#### [Assignment]
Each line in the entries below that holds the string "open" is to be listed.

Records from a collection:
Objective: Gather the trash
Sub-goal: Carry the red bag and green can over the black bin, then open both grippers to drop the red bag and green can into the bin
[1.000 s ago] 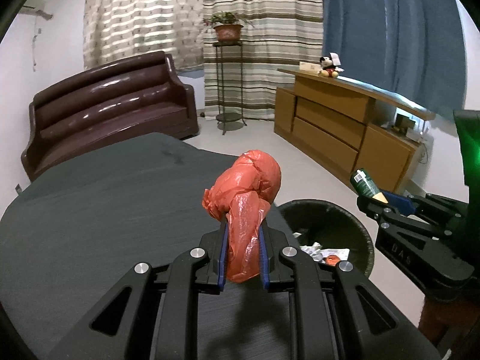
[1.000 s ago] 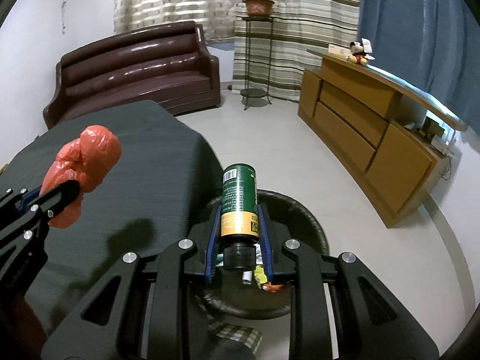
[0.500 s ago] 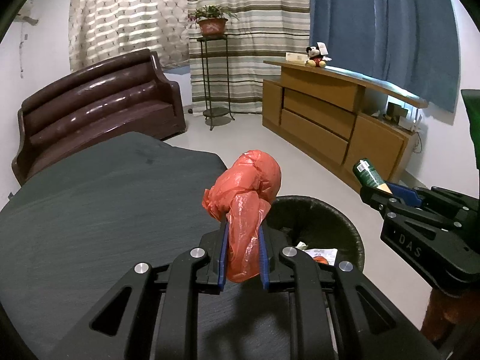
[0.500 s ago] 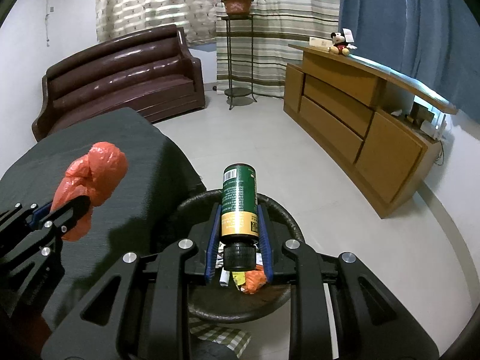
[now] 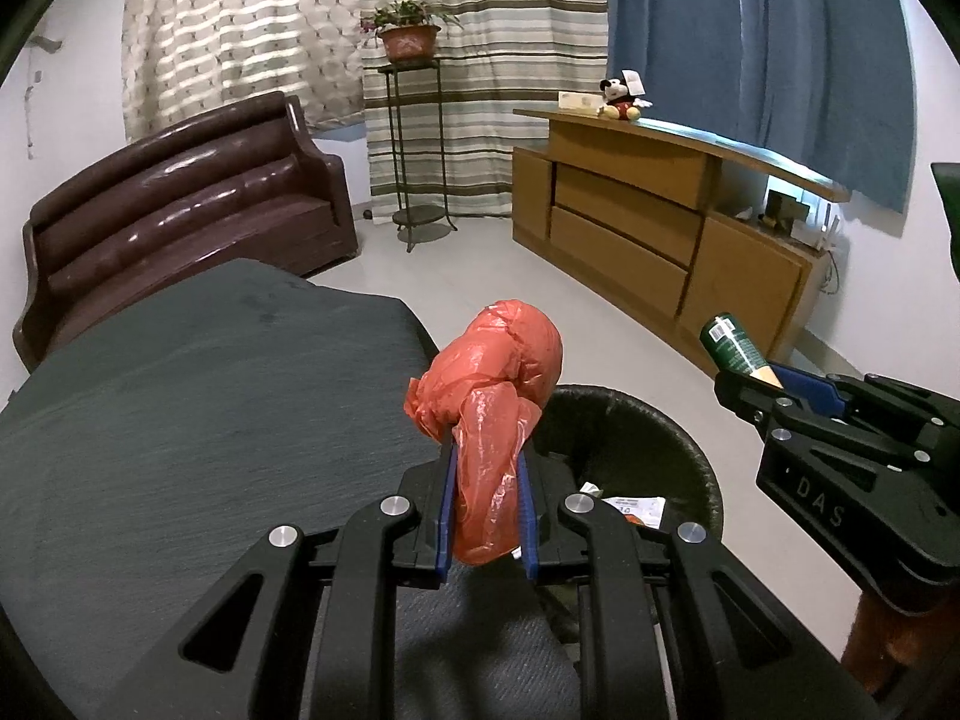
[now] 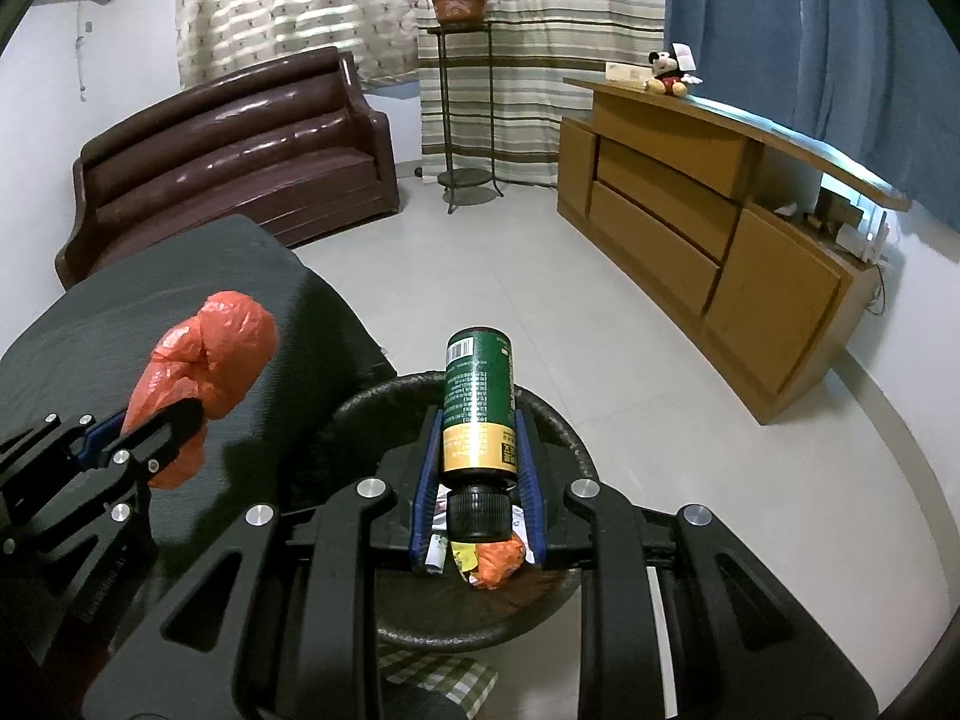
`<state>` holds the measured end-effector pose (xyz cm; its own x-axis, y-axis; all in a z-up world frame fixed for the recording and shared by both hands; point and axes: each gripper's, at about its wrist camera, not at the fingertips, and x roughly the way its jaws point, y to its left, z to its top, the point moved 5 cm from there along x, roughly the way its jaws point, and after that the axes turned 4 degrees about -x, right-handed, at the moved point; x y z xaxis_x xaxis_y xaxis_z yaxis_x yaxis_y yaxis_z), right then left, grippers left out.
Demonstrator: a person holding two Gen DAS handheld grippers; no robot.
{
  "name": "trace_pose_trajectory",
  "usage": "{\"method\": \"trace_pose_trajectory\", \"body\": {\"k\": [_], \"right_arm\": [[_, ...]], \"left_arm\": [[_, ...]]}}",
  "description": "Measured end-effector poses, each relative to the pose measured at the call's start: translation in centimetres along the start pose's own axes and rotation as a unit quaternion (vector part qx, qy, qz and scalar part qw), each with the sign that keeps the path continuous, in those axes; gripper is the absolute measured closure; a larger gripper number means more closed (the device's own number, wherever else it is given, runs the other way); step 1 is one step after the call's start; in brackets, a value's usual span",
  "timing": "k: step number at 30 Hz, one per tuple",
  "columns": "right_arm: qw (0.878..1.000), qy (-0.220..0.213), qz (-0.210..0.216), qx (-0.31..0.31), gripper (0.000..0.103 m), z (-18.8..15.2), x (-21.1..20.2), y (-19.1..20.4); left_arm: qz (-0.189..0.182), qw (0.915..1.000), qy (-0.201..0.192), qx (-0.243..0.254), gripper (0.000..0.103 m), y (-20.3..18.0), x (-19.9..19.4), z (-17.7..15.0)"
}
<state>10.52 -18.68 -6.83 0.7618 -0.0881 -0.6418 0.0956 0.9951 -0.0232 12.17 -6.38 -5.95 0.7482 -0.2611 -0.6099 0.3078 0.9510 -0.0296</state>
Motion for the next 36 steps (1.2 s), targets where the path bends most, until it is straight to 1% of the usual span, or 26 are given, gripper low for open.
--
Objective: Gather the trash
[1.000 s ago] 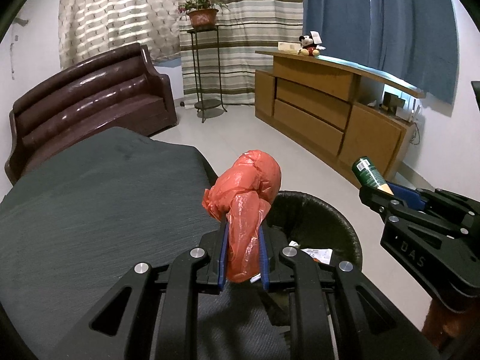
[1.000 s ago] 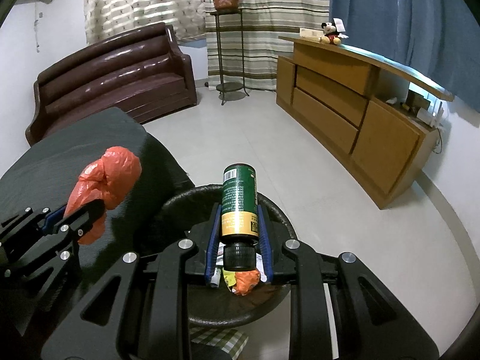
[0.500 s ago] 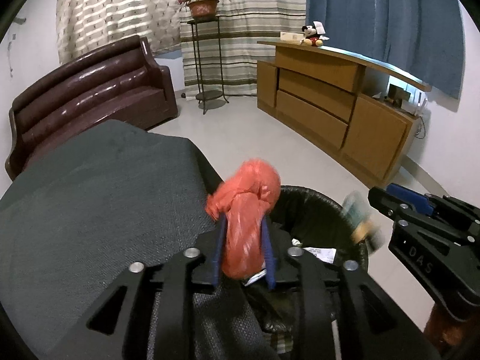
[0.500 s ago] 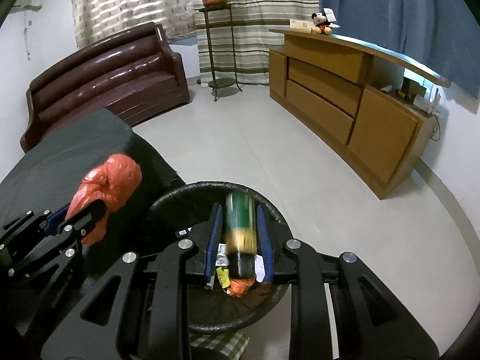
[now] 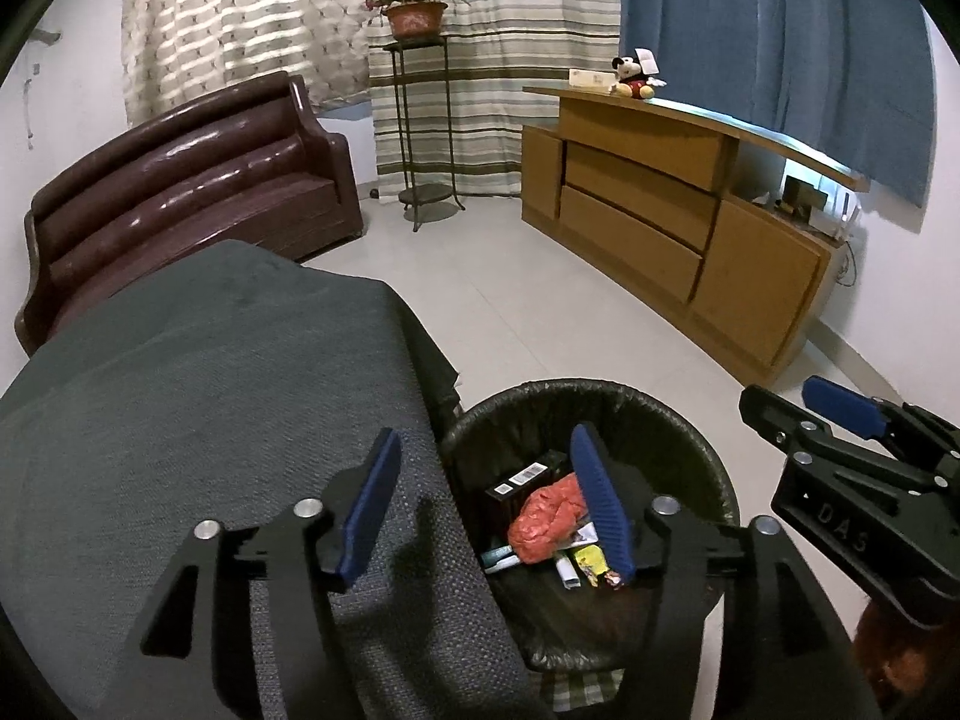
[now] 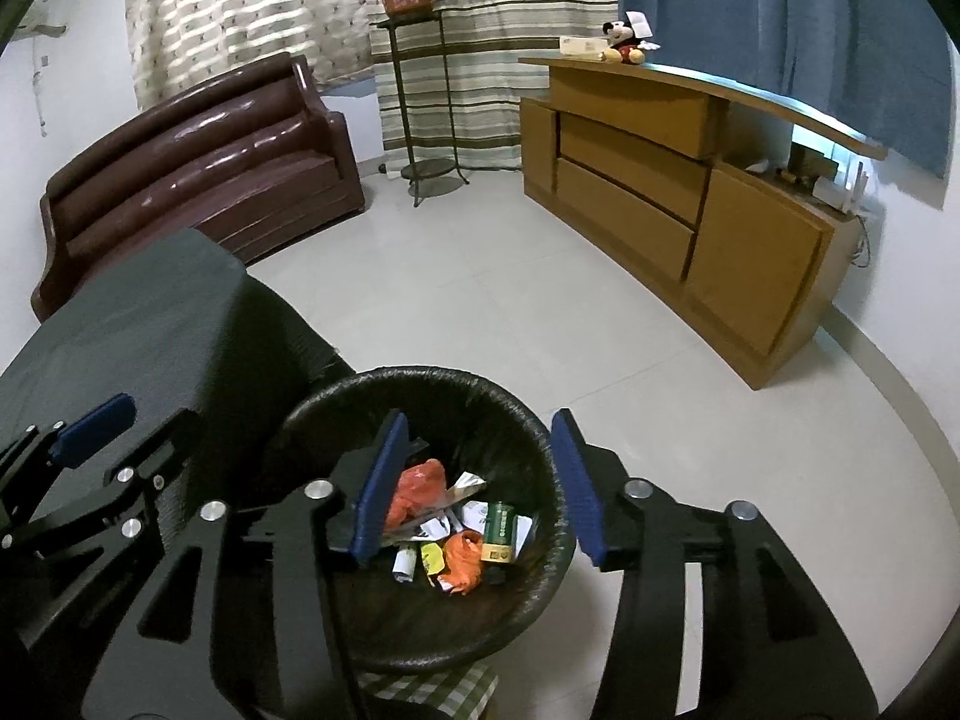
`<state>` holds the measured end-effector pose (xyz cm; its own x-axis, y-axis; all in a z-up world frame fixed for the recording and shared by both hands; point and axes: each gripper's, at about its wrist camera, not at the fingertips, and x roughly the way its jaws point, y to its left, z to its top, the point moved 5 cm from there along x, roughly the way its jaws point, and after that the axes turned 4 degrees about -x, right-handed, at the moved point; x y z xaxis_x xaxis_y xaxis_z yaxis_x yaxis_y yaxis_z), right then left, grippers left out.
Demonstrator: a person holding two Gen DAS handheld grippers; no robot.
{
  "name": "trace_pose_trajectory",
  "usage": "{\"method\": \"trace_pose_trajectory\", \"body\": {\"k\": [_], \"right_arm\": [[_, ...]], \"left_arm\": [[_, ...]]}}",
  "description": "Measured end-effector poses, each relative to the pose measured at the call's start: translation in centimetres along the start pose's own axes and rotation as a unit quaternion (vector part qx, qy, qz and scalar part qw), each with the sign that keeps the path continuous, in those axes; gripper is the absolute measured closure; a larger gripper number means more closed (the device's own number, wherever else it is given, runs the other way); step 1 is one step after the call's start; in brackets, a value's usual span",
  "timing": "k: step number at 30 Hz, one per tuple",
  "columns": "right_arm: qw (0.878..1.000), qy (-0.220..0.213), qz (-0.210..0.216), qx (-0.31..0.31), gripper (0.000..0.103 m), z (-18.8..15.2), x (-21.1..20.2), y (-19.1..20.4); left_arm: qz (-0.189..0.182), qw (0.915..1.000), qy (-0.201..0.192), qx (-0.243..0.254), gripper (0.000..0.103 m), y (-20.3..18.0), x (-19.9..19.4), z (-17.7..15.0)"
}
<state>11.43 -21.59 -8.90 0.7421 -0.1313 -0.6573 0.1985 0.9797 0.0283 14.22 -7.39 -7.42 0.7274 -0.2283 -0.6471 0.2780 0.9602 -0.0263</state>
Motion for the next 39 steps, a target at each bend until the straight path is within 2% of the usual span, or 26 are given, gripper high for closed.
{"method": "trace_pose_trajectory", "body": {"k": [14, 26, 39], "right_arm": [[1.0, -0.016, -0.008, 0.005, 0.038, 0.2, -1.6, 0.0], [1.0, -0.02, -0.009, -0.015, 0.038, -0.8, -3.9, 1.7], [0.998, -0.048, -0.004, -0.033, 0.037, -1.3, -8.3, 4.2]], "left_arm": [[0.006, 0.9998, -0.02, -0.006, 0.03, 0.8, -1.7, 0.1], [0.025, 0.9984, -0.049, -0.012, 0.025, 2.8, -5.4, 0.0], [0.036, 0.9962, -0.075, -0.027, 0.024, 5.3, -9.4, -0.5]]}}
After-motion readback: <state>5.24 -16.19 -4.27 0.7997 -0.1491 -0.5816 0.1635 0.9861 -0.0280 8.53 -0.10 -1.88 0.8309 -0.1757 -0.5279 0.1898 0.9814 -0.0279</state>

#### [Your solution]
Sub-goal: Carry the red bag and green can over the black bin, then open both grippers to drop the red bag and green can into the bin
Motion for the next 36 steps (1.2 s), targets where the path bends most, until it is straight to 1% of the usual span, or 26 are given, gripper low for open.

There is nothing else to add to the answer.